The Unfolding Universe

These original science fiction short stories are copyright © Karl Dahlke, 2020, and are self-published on in standard e-book format. For an improved reading experience, please download this book from Amazon. Some devices, such as Kindle, can even read the stories to you. If you enjoy these stories, please share them with others. To get a sense of these stories, here is the beginning of one.

Don't I Know You?

Bart needed to relax after a stressful day at the office, and the air was cool and inviting, so he walked the mile and a half to his favorite cafe. He opened the door and went inside, and waved to the server behind the counter. She already knew his order, a cranberry orange muffin and a coffee, one cream one sugar. He was about to take a seat at an empty table when a woman with long red hair caught his eye. “She's pretty.” he thought to himself. “No wait - she's familiar. Where have I seen her before? Did she work at Google? It's been a long time since I worked at Google, and I certainly don't remember all my co-workers, or even the people I casually met in the cafeteria, but she just looks … familiar. Well I guess there's only one way to find out.”

He walked over to her table and introduced himself. “Hello, my name is Bart, Bart Thompson.”

“I'm Allison.” she replied looking back at him with deep blue eyes. She didn't offer her last name, nor did she show any sign of recognition. Maybe it was all in his head. They shook hands, and Bart waved towards an empty chair. “May I?” he asked politely.

“sure, sit down. I could use the company.”

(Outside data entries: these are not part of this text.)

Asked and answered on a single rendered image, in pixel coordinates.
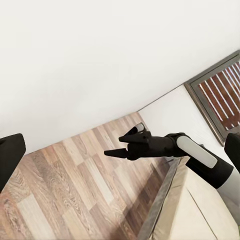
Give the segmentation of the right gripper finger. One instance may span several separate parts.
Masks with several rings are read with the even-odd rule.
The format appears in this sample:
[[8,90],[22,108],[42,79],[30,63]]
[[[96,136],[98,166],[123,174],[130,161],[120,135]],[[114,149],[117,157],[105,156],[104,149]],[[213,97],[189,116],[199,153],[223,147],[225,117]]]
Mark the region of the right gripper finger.
[[143,133],[124,135],[118,138],[120,142],[146,145],[149,142],[145,131]]
[[131,160],[137,155],[139,155],[139,152],[135,153],[134,155],[129,155],[129,150],[126,150],[126,148],[121,148],[104,151],[104,155],[117,158],[127,158],[128,160]]

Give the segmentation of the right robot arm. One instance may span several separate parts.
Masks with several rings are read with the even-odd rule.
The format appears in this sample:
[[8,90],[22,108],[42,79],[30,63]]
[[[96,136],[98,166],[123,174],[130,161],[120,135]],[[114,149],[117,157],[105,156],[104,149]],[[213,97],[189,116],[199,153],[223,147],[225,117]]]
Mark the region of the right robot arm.
[[237,168],[204,145],[197,144],[185,133],[152,136],[145,123],[141,122],[118,139],[128,143],[127,150],[111,149],[104,151],[104,155],[131,161],[139,158],[188,156],[190,159],[185,165],[240,208],[240,173]]

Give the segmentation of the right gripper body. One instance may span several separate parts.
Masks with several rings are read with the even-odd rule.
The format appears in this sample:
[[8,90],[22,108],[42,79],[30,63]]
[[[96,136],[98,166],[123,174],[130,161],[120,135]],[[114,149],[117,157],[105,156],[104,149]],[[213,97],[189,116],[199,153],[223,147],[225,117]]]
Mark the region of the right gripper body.
[[127,149],[130,156],[139,152],[139,154],[132,158],[131,161],[136,161],[139,158],[161,158],[164,155],[166,147],[164,139],[161,136],[152,136],[150,131],[145,131],[145,133],[149,139],[147,144],[128,143]]

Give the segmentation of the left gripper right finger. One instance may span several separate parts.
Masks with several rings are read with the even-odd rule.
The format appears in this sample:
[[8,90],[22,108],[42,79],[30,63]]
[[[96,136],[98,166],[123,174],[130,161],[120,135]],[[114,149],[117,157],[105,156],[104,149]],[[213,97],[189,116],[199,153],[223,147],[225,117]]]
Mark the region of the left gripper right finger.
[[240,135],[229,133],[224,143],[224,151],[240,173]]

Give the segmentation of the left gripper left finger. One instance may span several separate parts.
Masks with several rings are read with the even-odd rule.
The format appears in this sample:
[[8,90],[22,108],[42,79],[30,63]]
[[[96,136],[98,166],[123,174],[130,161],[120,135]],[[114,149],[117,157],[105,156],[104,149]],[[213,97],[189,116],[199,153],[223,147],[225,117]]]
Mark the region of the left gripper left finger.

“I'm sorry,” he began as he took a seat across from her, “it's just that … you look familiar. Don't I know you from somewhere?”

Allison looked back at him. “I didn't think so, not at first, but as I look at you…” She gazed at his tall frame, his dark brown hair, his dark eyes, and his neatly trimmed beard. “Yes, I've seen you before. Did you work at Cook County Hospital in Chicago?“ she asked excitedly.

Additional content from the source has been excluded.